Rice Krispies what!! That sounds so good Gini! I’m totally trying that next time. Thanks to you and all your Southern compatriots for making all these amazing recipes for us all to enjoy!!
These look great! However, these were actually known as cheese straws back in the early 20th century in many Southern homes. My grandmother ‘s recipe for this variety of cheese straws turns out dry so I’m going to try this one which looks luscious and very flavorful!
I thought cheese straws were basically the same recipe, just in a straw shape? Did they call them straws if they were sliced or dropped like this? I’ve been meaning to try this recipe in the straw shape. Interesting info Nancy, thanks for sharing! Let me know how the recipe goes!

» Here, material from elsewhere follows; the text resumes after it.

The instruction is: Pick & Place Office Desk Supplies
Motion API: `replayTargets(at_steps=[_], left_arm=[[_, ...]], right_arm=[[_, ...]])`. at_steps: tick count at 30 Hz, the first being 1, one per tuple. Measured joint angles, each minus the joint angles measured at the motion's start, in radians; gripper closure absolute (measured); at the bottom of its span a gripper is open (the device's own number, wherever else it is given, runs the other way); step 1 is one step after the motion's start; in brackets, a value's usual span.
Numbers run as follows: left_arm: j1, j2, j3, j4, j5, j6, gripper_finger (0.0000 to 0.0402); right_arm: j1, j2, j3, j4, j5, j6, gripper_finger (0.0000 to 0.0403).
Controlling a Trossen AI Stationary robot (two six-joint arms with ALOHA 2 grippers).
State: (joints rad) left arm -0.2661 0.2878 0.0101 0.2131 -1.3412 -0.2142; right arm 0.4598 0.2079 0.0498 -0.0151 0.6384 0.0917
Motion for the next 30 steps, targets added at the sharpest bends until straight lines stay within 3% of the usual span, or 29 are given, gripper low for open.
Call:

I’m not sure about the straw shaped ones and their origin of history but both my grandmothers – with deep Southern roots going way back – made them from old family recipes. One grandmother owned pecan orchards and so she was working with what was available. I’ve got a friend with a similar background and a similar family recipe. It makes you wonder how old the tradition actually is. I’ll be making them at Thanksgiving for my sister’s family who have never had them before. 😊
Awesome Nancy! I wonder how long people have been making these! Thanks for the follow up!
No, we do not call the round ones “cheese straws” because they are not elongated in a straw shape. These are round, and can be called cheese crackers or cheese rounds, or just “hurry up with those cheese things”, LOL.
Can you make this dough ahead and freeze it?
I haven’t tried it but I think it would work great Maggi! Make sure it’s well sealed and thaw on the counter before baking. Enjoy!